The study of volatile organic compounds (VOCs) in soil and other complex substrates is a rapidly developing field. VOCs in soils originate from a wide variety of biological sources; bacterial, fungal, mesofaunal, and plant. They are vital to inter- and intra-species interaction and soil health, and therefore offer a potential reactive, functional diagnostic tool to determine soil quality. The standard methodology for untargeted VOC profiling in environmental samples has been headspace solid phase microextraction (HS-SPME), avoiding the need for solvent extraction procedures used in many biological soil tests. However, this technique can suffer from a lack of sensitivity due to competition between individual VOCs on the solid phases used for VOC recovery. Other common techniques used to monitor the VOC fingerprints from soils include high capacity sorptive extraction (HCSE). This study presents a novel SPME-trap-enrichment method using an automated, cryogen-free, focusing and pre-concentration trap method to reduce phase competition and increase sensitivity of analysis. This method was evaluated against single-SPME-trap and HCSE methods for sensitivity and number of compounds identified using a range of induced soil qualities (good, medium and poor). Results showed that SPME-trap-enrichment was able to identify 71% and 7% more compounds than single-SPME-trap and HCSE, respectively, using a software-based data processing approach, as well as increased total peak areas. The VOC profile was substantially affected by the extraction method used. The samples within the ‘poor’ treatment produced a larger number of aromatic, carboxylic acid and sulphur containing compound groups, while the ‘good’ and ‘medium’ groups were largely characterised by ketones and aldehydes. The potential ecological significance of the compounds identified were also explored. Of those tested, SPME-trap-enrichment represented the most robust and sensitive technique for VOC analysis, offering the potential to better elucidate the multifaceted interactions of VOCs within plant-microbial-soil systems.
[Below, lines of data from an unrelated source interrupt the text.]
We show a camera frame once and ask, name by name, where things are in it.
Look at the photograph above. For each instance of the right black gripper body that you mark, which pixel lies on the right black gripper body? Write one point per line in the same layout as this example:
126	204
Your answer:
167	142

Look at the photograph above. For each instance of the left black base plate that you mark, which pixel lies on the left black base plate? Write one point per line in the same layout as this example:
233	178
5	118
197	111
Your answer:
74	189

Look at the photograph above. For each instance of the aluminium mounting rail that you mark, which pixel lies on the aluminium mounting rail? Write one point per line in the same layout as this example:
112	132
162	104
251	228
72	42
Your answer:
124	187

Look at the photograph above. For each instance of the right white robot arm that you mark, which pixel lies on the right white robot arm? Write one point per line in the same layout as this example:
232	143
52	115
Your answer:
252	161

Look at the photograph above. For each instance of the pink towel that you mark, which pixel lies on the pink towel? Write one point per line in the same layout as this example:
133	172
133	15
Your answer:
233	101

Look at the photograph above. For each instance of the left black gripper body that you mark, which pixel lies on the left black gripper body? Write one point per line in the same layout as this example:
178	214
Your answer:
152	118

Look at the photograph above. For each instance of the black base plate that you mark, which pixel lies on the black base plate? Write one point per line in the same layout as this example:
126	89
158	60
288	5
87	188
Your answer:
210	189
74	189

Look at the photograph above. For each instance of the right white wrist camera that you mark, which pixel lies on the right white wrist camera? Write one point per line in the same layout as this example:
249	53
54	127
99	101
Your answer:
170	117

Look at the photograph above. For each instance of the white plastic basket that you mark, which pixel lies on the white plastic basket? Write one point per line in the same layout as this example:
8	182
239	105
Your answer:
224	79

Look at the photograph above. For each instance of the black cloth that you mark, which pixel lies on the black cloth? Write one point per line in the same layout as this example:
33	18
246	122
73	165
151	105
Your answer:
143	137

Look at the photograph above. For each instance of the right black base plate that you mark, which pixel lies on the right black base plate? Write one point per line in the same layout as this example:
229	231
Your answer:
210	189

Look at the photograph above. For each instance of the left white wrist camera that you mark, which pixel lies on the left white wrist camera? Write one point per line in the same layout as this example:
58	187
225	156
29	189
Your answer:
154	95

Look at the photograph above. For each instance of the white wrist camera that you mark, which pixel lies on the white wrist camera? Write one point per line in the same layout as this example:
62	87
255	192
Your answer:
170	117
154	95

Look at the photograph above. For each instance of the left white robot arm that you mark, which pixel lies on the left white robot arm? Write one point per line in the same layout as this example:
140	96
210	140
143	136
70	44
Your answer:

土壤和其他复杂基质中挥发性有机化合物 (VOC) 的研究是一个快速发展的领域。土壤中的 VOC 来自多种生物来源；细菌、真菌、中型动物和植物。它们对物种间和物种内的相互作用和土壤健康至关重要，因此提供了一种潜在的反应性、功能性诊断工具来确定土壤质量。环境样品中非目标 VOC 分析的标准方法是顶空固相微萃取 (HS-SPME)，避免了许多生物土壤测试中使用的溶剂萃取程序的需要。然而，由于用于 VOC 回收的固相上各个 VOC 之间的竞争，该技术可能会缺乏灵敏度。用于监测土壤 VOC 指纹的其他常用技术包括高容量吸附提取 (HCSE)。本研究提出了一种新的 SPME 捕集富集方法，该方法使用自动化、无冷冻剂、聚焦和预浓缩捕集方法来减少相竞争并提高分析灵敏度。针对使用一系列诱导土壤质量（良好、中等和较差）识别的化合物的灵敏度和数量，该方法针对单一 SPME 捕集器和 HCSE 方法进行了评估。结果表明，使用基于软件的数据处理方法，SPME-trap-enrichment 能够比单一 SPME-trap 和 HCSE 多识别 71% 和 7% 的化合物，并且总峰面积增加。VOC 曲线很大程度上受所用提取方法的影响。“差”处理中的样品产生大量芳香族、羧酸和含硫化合物组，而“好”和“中等”组主要以酮和醛为特征。还探讨了所鉴定化合物的潜在生态意义。在这些测试中，SPME-trap-enrichment 代表了最强大和最灵敏的 VOC 分析技术，提供了更好地阐明植物-微生物-土壤系统中 VOC 多方面相互作用的潜力。